*Try it*:
What follows is a set of records; repeat them exactly, without the pictures.

*Recorded data*:
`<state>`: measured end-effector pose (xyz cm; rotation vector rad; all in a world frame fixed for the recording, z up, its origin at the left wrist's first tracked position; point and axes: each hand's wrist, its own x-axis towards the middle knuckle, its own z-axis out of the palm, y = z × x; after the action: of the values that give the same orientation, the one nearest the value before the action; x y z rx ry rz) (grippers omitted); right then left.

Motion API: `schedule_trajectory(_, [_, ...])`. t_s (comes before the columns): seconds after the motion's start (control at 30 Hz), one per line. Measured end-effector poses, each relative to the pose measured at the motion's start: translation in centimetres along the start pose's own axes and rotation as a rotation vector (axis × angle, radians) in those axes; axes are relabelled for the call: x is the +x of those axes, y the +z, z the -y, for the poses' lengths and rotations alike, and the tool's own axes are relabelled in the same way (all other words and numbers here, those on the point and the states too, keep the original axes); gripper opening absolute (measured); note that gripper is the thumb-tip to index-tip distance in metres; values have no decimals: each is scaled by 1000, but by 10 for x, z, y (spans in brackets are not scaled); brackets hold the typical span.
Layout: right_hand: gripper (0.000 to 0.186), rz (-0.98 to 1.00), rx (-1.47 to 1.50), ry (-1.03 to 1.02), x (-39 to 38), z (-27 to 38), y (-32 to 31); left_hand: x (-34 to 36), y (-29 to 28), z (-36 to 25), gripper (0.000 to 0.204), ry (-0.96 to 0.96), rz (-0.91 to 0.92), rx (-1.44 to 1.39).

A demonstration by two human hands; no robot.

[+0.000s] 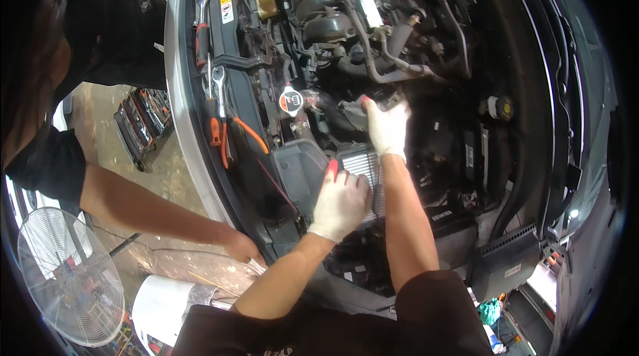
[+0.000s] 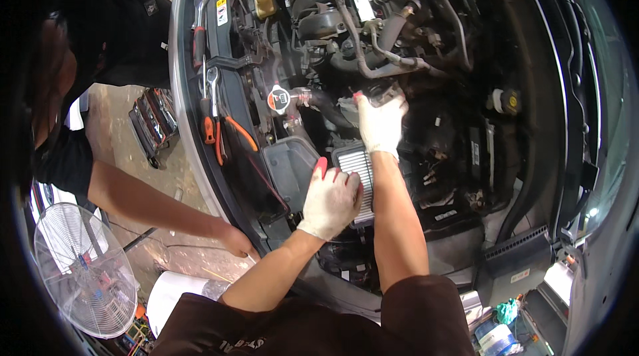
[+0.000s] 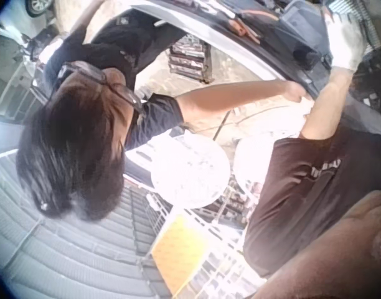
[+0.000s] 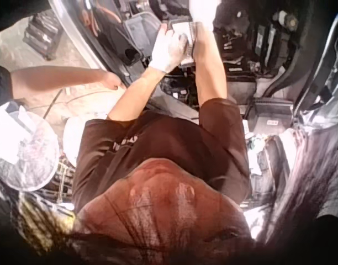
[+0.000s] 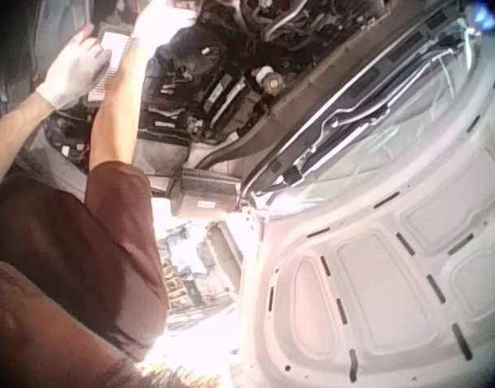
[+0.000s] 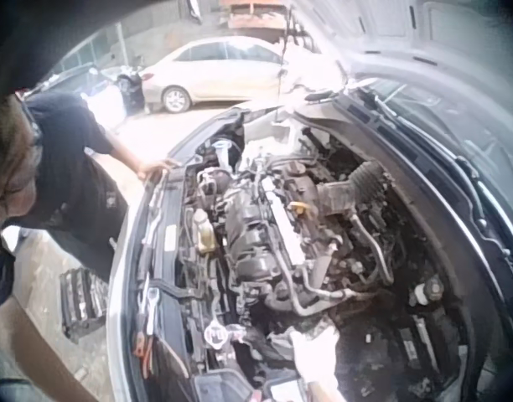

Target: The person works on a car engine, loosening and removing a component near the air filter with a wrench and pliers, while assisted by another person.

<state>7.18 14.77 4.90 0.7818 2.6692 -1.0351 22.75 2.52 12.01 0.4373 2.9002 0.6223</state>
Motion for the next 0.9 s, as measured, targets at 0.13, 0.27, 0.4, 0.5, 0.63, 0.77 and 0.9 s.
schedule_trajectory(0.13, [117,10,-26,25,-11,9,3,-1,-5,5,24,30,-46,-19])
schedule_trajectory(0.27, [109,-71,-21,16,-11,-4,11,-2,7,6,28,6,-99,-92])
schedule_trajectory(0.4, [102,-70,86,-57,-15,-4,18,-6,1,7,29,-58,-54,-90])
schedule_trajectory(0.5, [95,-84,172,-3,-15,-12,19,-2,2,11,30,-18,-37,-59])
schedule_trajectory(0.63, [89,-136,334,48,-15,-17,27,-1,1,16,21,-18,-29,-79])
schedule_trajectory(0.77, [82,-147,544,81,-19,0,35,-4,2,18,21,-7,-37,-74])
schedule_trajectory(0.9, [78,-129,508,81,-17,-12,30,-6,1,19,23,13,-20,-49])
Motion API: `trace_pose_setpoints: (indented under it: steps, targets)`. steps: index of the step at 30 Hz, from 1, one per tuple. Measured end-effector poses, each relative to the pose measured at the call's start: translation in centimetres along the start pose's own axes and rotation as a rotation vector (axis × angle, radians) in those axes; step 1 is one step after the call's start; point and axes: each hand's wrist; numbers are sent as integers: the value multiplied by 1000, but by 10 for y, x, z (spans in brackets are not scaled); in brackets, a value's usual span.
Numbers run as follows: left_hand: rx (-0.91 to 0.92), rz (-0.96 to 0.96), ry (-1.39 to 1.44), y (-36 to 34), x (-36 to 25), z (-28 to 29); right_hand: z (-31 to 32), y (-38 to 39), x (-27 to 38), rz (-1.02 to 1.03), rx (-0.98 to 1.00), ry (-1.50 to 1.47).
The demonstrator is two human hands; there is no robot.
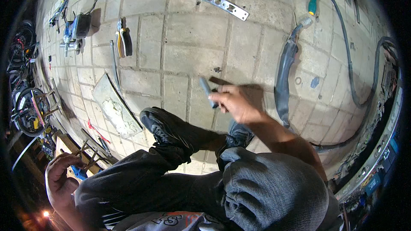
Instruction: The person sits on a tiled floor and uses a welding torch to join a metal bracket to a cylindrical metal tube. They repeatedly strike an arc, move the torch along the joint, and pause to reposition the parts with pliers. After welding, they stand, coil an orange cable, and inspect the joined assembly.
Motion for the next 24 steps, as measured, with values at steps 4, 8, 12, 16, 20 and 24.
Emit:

*Written solution*:
`<state>`: measured end-effector pose (xyz cm; rotation vector rad; all in a world frame fixed for the recording, z up, its origin at the left wrist's first tracked position; point and axes: each hand's wrist, its own x-axis towards the middle knuckle, its own z-axis out of the palm, y = z × x; after the action: of the values that give the same orientation, the one nearest the value before the action; x y z rx ry rz) (grippers omitted); right then left.

Motion API: `schedule_trajectory(_, [_, ...])`. t_s (comes before the columns): seconds after the motion's start (control at 30 Hz), one per line. Measured end-effector poses, each relative to the pose measured at the motion's start: translation in centimetres along the start pose's own axes and rotation as a rotation vector (axis × angle, radians) in those axes; axes are relabelled for the call: x is the +x of those axes, y the +z, z the -y, for the poses' lengths and rotations alike, and the tool's own axes are relabelled in the same way (all other words and numbers here, those on the point and the states too, keep the original axes); gripper opening absolute (measured); note that gripper is the thumb-tip to index-tip distance in metres; values have no decimals: each is scaled by 1000, but by 10 for x, z, y (spans in brackets are not scaled); brackets hold the typical span.
Layout: right_hand: gripper (0.000 to 0.186), rz (-0.98 to 1.00), rx (-1.47 to 1.50), ry (-1.03 to 1.02), x (-39 to 38), z (-27 to 38), y (-32 to 31); left_hand: x (-34 to 36), y (-29 to 28), z (-36 to 25), gripper (0.000 to 0.204), ry (-0.96 to 0.96), rz (-0.91 to 0.92), rx (-1.44 to 1.39).

A demonstration by two human hands; no robot.

[+0.000s] 
[+0.000s] 
[+0.000s] 
[+0.000s] 
[+0.000s] 
[+0.000s] 

Target: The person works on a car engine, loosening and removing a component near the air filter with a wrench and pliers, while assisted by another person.

<state>7.18 14.77 4.90 0.7818 2.6692 -1.0351 22.75 2.52 12.01 0.4373 2.9002 0.6223</state>
Motion for the next 0.9 s, as measured, targets at 0.13, 0.27, 0.4, 0.5, 0.63, 0.77 and 0.9 s.
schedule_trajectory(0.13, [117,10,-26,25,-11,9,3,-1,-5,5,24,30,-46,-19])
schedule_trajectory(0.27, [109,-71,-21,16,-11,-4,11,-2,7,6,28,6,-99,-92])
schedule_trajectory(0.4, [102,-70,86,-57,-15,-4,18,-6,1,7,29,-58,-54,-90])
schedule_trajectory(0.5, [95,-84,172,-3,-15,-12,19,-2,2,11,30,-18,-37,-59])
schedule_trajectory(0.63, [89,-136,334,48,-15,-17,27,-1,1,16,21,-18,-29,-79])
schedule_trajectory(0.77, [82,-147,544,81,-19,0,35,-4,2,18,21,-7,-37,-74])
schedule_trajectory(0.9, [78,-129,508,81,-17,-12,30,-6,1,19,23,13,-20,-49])
Motion API: `trace_pose_setpoints: (indented under it: steps, targets)`. steps: index of the step at 30 Hz, from 1, one per tuple. Measured end-effector poses, each relative to the pose measured at the call's start: translation in centimetres along the start pose's own axes and rotation as a rotation vector (axis × angle, radians) in those axes; step 1 is one step after the call's start; point and axes: each hand's wrist; numbers are sent as integers: the value multiplied by 1000, but by 10 for y, x, z (spans in brackets are not scaled); in brackets, a value's usual span.
Numbers run as follows: left_hand: rx (-0.91 to 0.92), rz (-0.96 to 0.96), ry (-1.39 to 1.44), y (-36 to 34), x (-36 to 25), z (-28 to 29); right_hand: z (-31 to 32), y (-38 to 39), x (-27 to 38), rz (-1.02 to 1.03), rx (-0.98 to 1.00), ry (-1.50 to 1.47).
The demonstrator is two human hands; there is no robot.
Instruction: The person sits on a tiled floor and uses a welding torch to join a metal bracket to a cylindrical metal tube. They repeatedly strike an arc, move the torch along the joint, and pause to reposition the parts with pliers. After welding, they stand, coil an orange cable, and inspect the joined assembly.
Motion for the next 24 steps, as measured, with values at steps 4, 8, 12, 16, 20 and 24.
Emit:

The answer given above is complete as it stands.